Hello Stan users and experts,
I have a vector that obeys a multinomial distribution as observation model, and I need part of this vector to go into the process model. Therefore, I want to create two vectors. One is the vector used in the process model ( log_A_3 in stan code), where each element in the vector is less than a constant (log_max in stan code) and the sum of the elements is less than log_max.
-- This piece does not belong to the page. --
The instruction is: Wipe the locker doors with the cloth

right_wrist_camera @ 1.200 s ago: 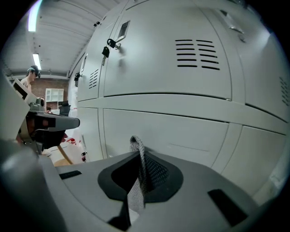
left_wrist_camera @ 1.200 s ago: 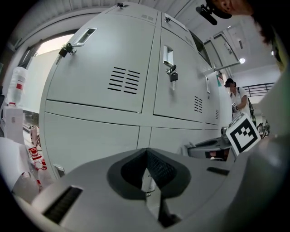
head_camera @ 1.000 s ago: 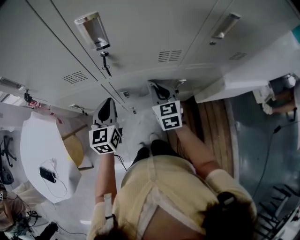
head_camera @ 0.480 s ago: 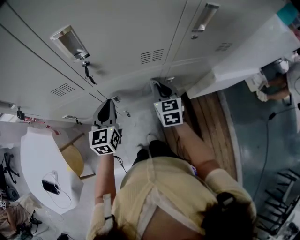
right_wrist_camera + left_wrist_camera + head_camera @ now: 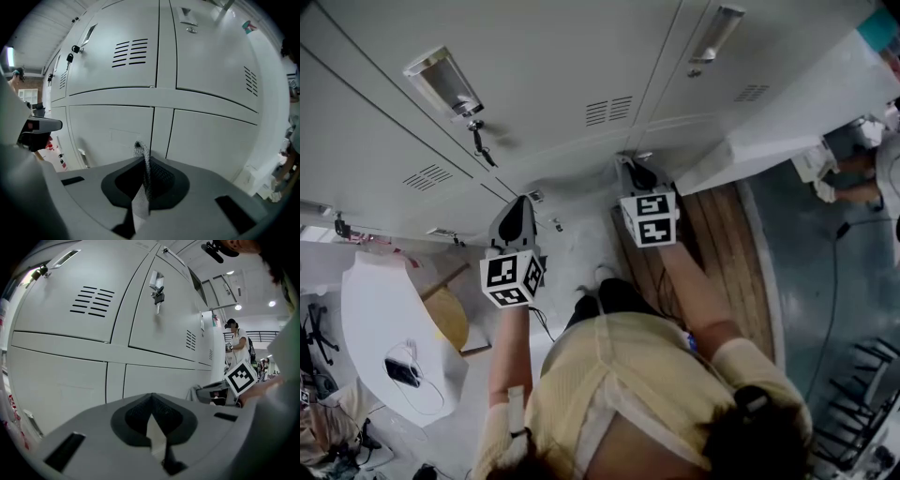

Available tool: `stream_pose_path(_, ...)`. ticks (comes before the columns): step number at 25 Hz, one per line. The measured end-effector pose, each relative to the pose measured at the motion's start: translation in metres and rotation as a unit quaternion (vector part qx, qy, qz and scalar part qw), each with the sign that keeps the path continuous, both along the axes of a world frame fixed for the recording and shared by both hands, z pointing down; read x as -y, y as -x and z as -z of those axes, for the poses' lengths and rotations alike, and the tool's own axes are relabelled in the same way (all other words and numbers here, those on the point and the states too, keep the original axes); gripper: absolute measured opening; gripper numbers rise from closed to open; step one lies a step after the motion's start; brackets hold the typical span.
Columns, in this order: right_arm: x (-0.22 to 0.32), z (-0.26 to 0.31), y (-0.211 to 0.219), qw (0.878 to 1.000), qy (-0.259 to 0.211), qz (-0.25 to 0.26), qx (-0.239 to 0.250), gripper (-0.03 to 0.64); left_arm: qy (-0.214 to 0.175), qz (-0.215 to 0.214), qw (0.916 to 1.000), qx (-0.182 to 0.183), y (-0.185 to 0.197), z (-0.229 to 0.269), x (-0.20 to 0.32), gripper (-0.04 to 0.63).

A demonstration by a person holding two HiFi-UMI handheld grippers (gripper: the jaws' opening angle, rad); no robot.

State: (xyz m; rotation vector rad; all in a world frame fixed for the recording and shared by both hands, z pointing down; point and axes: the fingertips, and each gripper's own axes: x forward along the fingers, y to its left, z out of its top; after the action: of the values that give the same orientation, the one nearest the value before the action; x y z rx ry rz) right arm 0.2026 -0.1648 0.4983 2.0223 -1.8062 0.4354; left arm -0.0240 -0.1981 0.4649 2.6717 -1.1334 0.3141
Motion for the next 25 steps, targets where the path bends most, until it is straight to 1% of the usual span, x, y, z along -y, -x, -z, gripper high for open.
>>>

The other is the vector used in the observation model ( log_A in stan code), where the sum of the elements is log_max (I know this can be done with simplex).
my script as follow
data {
int I; //3
int T; //18
int J; //43
int<lower=0> y[T, J, I];
real log_max; //log(1000)
//etc.....
}
parameters {
vector<upper = log_max>[I - 1] log_A[T, J];
//etc.....
}
transformed parameters {
vector<upper = log_max>[I] log_A_3[T, J];
simplex[I] theta[T, J];
for (t in 1:T) {
for (j in 1:J) {
log_A_3[t, j, 1] = log_A[t, j, 1];
log_A_3[t, j, 2] = log_A[t, j, 2];
log_A_3[t, j, 3] = log(exp(log_max) - exp(log_A_3[t, j, 1]) - exp(log_A_3[t, j, 2]));
}
}
for(t in 1:T) {
for (j in 1:J) {
theta[t, j] = softmax(log_A_3[t, j]); //thetaăŽĺź
}
}
//etc.....
}
model {
for (t in 1:T) {
for (j in 1:J) {
y[t, j, ] ~ multinomial(theta[t, j, ]);
}
}
for (t in 2:T) { // For t > 1
for (j in 1:J) {
target += multi_normal_lpdf(log_A[t, j] | U[j] + B[j] * log_A[t - 1, j], diag_matrix(sigma));
}
}
for (j in 1:J) { // For t = 1
target += uniform_lpdf(log_A[1, j] | -1E6, log(exp(log_max) / 2));
//etc.....
}
Now my problem is that the result has a lot of divergent transitions after warm up, I think the error is caused by a procedure that log_A_3[,3] is less than zero due to random sampling of log_A. Hence, I want to find a solution to make sure (log_A[,1]+log_A[,2])<log_max when log_A[,1]<log_max and log_A[,1]<log_max simultaneously.
Thank you in advance